• [Task to carry out]:
Go through the data and count each line that has the string "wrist". Give that count alone.

• [Supplied data]:

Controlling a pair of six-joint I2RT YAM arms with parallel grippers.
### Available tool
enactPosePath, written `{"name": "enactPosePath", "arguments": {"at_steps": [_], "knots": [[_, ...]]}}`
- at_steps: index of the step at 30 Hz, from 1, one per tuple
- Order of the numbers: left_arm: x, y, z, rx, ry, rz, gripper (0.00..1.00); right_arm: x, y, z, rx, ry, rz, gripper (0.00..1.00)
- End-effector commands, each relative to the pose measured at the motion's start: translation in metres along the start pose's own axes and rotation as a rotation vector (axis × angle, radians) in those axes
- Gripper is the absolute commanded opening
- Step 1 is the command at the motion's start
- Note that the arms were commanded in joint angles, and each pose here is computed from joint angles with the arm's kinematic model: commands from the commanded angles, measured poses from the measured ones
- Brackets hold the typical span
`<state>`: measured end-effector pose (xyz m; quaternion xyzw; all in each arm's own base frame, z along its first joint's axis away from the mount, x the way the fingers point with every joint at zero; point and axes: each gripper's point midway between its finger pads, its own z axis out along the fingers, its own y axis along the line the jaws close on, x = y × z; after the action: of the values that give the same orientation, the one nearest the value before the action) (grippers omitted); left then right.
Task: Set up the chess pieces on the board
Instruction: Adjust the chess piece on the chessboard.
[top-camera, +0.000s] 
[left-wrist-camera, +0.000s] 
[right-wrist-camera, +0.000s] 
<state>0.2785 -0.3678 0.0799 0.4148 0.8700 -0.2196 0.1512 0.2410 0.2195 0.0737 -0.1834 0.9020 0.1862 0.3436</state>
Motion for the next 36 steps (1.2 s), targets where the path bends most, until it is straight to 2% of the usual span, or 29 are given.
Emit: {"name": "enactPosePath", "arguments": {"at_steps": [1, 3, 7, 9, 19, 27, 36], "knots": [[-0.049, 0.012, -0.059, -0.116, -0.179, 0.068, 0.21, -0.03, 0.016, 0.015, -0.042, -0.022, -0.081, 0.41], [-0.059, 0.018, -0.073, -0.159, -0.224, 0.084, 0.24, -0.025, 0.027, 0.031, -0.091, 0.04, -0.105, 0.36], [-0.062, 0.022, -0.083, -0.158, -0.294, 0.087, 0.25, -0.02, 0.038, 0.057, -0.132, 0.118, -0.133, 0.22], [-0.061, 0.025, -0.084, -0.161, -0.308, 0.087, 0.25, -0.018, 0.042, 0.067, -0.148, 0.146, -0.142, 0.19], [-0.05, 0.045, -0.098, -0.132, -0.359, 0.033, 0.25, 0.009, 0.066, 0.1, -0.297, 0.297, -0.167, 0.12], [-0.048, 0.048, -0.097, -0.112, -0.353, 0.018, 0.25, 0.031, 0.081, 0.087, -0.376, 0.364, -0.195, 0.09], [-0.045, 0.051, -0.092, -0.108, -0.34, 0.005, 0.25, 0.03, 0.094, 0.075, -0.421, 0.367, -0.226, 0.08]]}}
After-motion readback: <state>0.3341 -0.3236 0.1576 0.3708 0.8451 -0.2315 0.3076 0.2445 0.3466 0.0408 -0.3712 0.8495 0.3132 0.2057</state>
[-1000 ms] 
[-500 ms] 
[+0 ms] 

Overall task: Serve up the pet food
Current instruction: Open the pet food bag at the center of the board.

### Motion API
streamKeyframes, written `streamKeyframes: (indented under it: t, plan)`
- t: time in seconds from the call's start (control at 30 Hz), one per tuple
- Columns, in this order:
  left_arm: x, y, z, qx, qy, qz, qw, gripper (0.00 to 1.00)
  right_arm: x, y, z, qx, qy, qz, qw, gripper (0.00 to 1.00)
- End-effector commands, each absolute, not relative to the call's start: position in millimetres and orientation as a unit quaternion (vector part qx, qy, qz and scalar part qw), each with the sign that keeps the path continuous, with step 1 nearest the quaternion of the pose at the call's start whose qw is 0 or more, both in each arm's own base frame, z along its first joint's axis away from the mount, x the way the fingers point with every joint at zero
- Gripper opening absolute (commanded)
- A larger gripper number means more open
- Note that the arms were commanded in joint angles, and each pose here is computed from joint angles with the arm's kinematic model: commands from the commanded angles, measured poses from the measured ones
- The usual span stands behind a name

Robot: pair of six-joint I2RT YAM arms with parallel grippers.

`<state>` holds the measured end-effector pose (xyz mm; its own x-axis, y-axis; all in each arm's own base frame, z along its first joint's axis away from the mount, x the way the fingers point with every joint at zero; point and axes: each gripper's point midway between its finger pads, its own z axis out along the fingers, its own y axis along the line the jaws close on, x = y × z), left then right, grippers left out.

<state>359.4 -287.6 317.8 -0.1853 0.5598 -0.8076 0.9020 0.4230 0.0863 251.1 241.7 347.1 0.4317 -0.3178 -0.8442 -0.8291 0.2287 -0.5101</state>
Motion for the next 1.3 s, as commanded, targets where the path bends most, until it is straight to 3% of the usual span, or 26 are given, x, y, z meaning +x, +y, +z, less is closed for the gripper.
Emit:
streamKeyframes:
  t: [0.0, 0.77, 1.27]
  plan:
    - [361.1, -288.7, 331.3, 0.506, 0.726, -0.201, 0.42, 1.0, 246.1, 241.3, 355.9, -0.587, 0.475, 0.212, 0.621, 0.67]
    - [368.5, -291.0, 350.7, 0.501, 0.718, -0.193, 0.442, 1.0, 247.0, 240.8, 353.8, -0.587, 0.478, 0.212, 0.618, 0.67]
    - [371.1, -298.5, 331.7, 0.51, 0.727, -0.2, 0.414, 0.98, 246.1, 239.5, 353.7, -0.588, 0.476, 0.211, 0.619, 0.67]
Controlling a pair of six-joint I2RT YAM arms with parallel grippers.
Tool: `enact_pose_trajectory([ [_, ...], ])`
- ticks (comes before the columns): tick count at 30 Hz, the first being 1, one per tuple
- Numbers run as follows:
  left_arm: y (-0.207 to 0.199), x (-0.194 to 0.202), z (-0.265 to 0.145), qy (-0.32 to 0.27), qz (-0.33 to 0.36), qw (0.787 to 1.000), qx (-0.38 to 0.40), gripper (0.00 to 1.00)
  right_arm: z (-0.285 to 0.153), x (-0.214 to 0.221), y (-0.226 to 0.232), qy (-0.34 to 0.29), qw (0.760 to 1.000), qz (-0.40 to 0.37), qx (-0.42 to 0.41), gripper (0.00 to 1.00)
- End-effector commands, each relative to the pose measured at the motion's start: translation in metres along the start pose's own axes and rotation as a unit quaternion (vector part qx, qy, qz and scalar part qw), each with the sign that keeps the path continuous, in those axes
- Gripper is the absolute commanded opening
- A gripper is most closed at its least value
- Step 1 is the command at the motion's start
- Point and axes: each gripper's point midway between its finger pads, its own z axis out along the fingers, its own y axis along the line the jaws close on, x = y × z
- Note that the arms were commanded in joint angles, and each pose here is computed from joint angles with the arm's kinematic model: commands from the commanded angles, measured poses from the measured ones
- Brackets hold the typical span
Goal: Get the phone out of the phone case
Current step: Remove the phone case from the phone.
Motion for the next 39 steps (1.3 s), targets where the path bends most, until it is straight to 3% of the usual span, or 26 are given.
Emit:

• [Solution to the exercise]:
2